A unique collection of films detailing the story of Belfast's shipbuilding heritage will be screened in Northern Ireland later this week.

This Working Life: Tales from the Shipyard features a host of restored films and television material from the British Film Institute archive - captured across the last century.

The festival at the Queen's Film Theatre in Belfast, opens on Friday 25 February, with a special screening of The Steel Chest, Nail in the Boot and the Barking Dog.

Shot by filmmaker, David Hammond, back in 1986, it chronicles the stories of the men who helped to build some of the most famous ships in the world.


Mr Hammond's daughter, Catherine Gifford, worked as a production assistant on the film.
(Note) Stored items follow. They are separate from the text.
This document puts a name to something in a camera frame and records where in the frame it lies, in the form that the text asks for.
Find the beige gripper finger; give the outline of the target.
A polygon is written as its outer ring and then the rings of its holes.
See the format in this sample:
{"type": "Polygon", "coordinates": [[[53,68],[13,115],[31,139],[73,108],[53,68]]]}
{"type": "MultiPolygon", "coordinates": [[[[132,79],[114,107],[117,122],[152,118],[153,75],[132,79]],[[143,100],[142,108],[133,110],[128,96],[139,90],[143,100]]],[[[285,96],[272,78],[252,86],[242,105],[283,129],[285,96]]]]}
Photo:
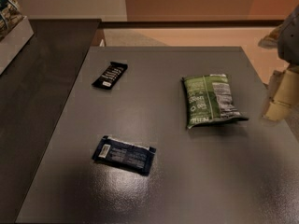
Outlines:
{"type": "Polygon", "coordinates": [[[299,66],[289,65],[286,70],[275,70],[268,84],[263,118],[281,121],[299,104],[299,66]]]}

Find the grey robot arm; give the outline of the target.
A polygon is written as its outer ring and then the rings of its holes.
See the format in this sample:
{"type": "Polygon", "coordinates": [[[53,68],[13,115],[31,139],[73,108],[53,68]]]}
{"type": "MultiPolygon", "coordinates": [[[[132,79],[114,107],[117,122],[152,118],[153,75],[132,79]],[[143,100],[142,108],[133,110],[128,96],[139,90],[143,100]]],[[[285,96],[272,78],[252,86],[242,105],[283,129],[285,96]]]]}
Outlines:
{"type": "Polygon", "coordinates": [[[275,70],[268,84],[262,117],[271,122],[287,118],[299,104],[299,6],[282,23],[278,57],[289,66],[283,72],[275,70]]]}

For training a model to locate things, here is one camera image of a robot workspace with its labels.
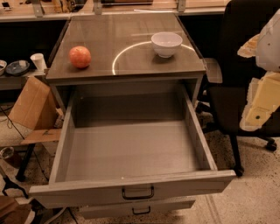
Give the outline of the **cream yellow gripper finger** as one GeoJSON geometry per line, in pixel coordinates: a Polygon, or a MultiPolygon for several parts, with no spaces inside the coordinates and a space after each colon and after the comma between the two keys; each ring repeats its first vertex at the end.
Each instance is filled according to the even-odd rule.
{"type": "Polygon", "coordinates": [[[280,73],[267,72],[261,79],[253,78],[248,86],[240,128],[246,131],[260,129],[279,107],[280,73]]]}

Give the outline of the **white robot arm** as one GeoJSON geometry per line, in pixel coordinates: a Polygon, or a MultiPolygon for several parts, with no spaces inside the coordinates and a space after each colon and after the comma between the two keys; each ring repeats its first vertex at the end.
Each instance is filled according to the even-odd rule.
{"type": "Polygon", "coordinates": [[[240,128],[255,131],[280,106],[280,10],[259,34],[240,47],[237,54],[243,58],[255,57],[256,65],[266,71],[261,79],[251,80],[247,105],[241,115],[240,128]]]}

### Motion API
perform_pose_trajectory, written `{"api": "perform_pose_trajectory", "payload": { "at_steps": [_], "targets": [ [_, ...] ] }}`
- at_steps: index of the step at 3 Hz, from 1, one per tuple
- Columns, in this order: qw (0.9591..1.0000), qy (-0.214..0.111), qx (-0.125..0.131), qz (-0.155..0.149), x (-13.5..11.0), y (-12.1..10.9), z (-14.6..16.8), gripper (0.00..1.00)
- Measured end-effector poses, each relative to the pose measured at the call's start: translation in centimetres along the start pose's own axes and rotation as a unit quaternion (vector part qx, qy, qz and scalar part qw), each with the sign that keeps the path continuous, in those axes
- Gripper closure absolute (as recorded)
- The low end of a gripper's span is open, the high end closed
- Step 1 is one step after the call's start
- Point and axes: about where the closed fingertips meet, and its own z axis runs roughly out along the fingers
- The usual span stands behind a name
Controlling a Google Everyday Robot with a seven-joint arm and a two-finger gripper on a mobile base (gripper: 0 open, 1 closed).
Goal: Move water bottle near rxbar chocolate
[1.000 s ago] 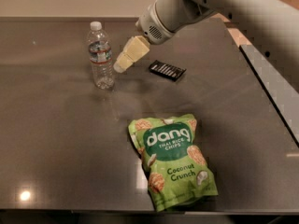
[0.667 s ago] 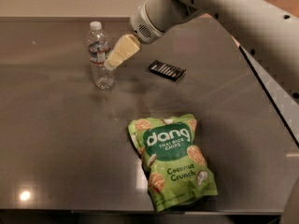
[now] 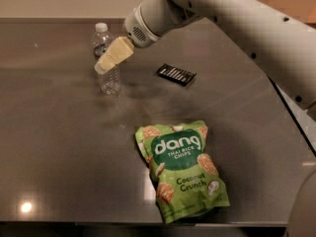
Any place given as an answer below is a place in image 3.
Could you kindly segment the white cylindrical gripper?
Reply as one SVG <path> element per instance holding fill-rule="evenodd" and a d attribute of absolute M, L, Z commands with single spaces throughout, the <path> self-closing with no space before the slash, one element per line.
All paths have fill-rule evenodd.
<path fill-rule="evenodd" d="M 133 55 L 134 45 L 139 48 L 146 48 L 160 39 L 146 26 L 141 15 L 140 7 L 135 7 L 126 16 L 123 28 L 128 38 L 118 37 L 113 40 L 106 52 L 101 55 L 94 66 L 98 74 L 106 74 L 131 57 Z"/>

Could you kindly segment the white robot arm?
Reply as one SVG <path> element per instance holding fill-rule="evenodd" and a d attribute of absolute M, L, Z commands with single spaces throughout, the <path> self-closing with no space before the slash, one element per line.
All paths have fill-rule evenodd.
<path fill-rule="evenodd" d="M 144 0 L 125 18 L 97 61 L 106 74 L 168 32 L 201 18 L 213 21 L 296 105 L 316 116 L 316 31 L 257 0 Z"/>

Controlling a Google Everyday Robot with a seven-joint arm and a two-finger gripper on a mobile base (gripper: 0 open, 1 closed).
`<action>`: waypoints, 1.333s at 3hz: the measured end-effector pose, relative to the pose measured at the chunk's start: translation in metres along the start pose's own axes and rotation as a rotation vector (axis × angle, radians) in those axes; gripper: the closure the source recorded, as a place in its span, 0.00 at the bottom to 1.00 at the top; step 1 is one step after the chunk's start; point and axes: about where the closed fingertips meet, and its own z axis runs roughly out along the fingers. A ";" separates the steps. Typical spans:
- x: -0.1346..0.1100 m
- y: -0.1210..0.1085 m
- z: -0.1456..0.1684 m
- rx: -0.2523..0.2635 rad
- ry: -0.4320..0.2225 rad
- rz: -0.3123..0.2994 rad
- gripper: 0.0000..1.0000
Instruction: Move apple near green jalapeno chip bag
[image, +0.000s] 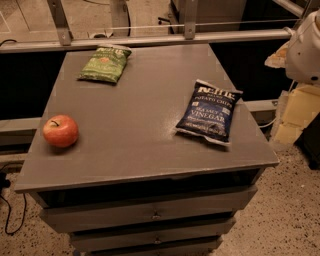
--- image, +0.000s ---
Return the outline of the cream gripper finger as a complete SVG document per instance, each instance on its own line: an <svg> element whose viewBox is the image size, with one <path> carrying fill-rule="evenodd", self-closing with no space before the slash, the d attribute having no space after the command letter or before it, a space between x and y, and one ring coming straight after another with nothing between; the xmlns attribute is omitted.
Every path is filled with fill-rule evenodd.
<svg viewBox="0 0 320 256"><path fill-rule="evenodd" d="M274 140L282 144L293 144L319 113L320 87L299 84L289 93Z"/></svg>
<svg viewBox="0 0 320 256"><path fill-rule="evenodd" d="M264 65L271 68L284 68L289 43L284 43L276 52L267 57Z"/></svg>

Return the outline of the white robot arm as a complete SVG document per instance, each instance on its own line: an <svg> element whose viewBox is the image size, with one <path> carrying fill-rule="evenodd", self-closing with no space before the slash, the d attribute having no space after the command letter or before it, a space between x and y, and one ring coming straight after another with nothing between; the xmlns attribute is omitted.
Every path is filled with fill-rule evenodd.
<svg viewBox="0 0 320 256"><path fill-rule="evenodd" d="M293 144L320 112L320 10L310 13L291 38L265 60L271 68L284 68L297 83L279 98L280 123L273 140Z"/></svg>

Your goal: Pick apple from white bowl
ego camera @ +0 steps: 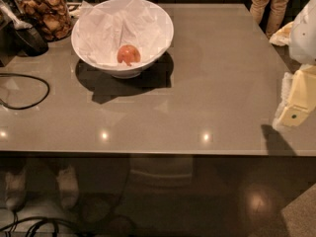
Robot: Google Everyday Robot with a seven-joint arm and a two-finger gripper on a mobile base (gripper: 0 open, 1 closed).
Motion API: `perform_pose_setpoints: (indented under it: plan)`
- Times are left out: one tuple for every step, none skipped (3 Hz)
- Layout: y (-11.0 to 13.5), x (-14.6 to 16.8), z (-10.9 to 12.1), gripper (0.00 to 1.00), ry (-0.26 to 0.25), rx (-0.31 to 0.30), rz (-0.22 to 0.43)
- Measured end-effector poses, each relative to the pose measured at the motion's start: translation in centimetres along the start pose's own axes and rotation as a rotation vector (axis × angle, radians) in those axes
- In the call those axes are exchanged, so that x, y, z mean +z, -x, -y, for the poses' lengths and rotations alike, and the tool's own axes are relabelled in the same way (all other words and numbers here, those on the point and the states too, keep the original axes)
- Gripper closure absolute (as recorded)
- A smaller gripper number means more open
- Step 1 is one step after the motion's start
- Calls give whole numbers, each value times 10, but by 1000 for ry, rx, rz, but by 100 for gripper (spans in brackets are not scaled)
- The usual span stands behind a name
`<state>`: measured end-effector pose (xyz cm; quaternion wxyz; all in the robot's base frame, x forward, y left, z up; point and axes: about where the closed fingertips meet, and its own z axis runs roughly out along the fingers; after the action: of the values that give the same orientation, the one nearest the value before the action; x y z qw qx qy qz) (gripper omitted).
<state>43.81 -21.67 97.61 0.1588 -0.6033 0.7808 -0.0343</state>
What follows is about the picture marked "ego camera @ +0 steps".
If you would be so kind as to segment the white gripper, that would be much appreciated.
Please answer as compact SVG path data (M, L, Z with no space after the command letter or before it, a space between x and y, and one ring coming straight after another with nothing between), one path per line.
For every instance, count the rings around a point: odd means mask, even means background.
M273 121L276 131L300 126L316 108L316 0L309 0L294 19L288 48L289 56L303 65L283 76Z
"We were supposed to start filming on 12 April, the anniversary of the Titanic leaving Ireland, which was a big coincidence," she said.

"So we postponed things just in case something went wrong.

"The management were wary of us at first. Work was drying up at that time and there wasn't a lot of good news to be told.

"The men were a bit wary of us too, but David had a way of getting information out of people."

The film's unusual title was derived from the nicknames of some of the men, who worked at the docks.

Catherine added: "There were a lot of Billies and Sammies, so they all had nicknames so everyone would know which Billy or Sammy they were talking about."


Other films, to be screened at the QFT include the SS Olympic, shot back in 1910. It features the only existing footage of Titanic's sister ship.

A Great Ship, which dates back to 1962, gives an insight into the building of the great liner, the Canberra.

Catherine said the collection is a chance for the people of Belfast to explore and appreciate the city's history.

"People see these big cranes every day and they tend to overlook the work that went on under their noses.

"These stories, and the kind of work that went on there, will never be heard of again. These are three very different films but they all give an insight into what life was like."

Sadly David Hammond passed away two years ago, but Catherine believes her father would have been delighted to see his work - and the work of other filmmakers - back on display.

"I am really looking forward to it. This is part of our heritage."

This Working Life: Tales from the Shipyard runs at the QFT from 25 February until 3 March.